*Action item:*
Once you have read the listing below, output it again exactly.

*Dataset section:*
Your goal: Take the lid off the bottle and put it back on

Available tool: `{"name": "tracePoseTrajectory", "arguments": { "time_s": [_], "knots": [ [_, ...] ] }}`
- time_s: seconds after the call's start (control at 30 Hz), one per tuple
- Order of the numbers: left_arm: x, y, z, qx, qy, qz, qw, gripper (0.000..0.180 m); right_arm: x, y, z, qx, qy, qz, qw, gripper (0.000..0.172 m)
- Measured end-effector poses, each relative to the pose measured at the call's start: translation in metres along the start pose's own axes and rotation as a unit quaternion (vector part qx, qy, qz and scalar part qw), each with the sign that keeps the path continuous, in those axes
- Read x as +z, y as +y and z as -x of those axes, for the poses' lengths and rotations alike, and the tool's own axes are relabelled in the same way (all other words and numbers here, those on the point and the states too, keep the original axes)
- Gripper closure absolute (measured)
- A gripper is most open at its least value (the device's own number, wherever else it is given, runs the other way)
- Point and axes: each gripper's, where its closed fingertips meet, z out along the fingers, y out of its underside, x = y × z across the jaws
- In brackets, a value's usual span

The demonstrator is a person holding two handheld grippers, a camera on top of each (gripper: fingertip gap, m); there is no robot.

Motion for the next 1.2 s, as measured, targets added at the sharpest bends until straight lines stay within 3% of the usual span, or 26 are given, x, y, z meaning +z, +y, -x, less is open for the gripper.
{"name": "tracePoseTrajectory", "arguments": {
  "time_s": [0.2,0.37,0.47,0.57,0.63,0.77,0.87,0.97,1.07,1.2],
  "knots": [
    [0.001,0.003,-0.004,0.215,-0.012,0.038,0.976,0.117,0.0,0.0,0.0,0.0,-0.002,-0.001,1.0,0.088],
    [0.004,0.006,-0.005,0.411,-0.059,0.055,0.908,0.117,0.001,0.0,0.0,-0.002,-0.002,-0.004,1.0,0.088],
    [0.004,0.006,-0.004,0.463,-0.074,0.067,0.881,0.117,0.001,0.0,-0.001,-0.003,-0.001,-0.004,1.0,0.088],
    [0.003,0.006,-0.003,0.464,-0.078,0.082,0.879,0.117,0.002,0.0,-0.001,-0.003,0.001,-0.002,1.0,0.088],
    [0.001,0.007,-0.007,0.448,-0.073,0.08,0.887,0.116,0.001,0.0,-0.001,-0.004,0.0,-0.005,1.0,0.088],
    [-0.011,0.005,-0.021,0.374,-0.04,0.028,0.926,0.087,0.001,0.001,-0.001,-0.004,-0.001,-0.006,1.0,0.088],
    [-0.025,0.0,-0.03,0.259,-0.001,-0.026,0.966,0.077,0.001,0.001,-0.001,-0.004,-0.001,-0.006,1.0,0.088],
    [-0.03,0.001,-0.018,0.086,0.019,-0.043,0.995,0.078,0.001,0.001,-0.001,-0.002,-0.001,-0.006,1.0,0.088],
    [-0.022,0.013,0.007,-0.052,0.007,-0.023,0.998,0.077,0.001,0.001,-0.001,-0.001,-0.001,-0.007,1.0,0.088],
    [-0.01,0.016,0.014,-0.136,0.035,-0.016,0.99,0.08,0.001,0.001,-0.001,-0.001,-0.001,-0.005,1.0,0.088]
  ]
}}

*Written reply:*
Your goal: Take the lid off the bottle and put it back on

Available tool: `{"name": "tracePoseTrajectory", "arguments": { "time_s": [_], "knots": [ [_, ...] ] }}`
- time_s: seconds after the call's start (control at 30 Hz), one per tuple
- Order of the numbers: left_arm: x, y, z, qx, qy, qz, qw, gripper (0.000..0.180 m); right_arm: x, y, z, qx, qy, qz, qw, gripper (0.000..0.172 m)
- Measured end-effector poses, each relative to the pose measured at the call's start: translation in metres along the start pose's own axes and rotation as a unit quaternion (vector part qx, qy, qz and scalar part qw), each with the sign that keeps the path continuous, in those axes
- Read x as +z, y as +y and z as -x of those axes, for the poses' lengths and rotations alike, and the tool's own axes are relabelled in the same way (all other words and numbers here, those on the point and the states too, keep the original axes)
- Gripper closure absolute (measured)
- A gripper is most open at its least value (the device's own number, wherever else it is given, runs the other way)
- Point and axes: each gripper's, where its closed fingertips meet, z out along the fingers, y out of its underside, x = y × z across the jaws
- In brackets, a value's usual span

The demonstrator is a person holding two handheld grippers, a camera on top of each (gripper: fingertip gap, m); there is no robot.

Motion for the next 1.2 s, as measured, targets added at the sharpest bends until straight lines stay within 3% of the usual span, or 26 are given, x, y, z meaning +z, +y, -x, less is open for the gripper.
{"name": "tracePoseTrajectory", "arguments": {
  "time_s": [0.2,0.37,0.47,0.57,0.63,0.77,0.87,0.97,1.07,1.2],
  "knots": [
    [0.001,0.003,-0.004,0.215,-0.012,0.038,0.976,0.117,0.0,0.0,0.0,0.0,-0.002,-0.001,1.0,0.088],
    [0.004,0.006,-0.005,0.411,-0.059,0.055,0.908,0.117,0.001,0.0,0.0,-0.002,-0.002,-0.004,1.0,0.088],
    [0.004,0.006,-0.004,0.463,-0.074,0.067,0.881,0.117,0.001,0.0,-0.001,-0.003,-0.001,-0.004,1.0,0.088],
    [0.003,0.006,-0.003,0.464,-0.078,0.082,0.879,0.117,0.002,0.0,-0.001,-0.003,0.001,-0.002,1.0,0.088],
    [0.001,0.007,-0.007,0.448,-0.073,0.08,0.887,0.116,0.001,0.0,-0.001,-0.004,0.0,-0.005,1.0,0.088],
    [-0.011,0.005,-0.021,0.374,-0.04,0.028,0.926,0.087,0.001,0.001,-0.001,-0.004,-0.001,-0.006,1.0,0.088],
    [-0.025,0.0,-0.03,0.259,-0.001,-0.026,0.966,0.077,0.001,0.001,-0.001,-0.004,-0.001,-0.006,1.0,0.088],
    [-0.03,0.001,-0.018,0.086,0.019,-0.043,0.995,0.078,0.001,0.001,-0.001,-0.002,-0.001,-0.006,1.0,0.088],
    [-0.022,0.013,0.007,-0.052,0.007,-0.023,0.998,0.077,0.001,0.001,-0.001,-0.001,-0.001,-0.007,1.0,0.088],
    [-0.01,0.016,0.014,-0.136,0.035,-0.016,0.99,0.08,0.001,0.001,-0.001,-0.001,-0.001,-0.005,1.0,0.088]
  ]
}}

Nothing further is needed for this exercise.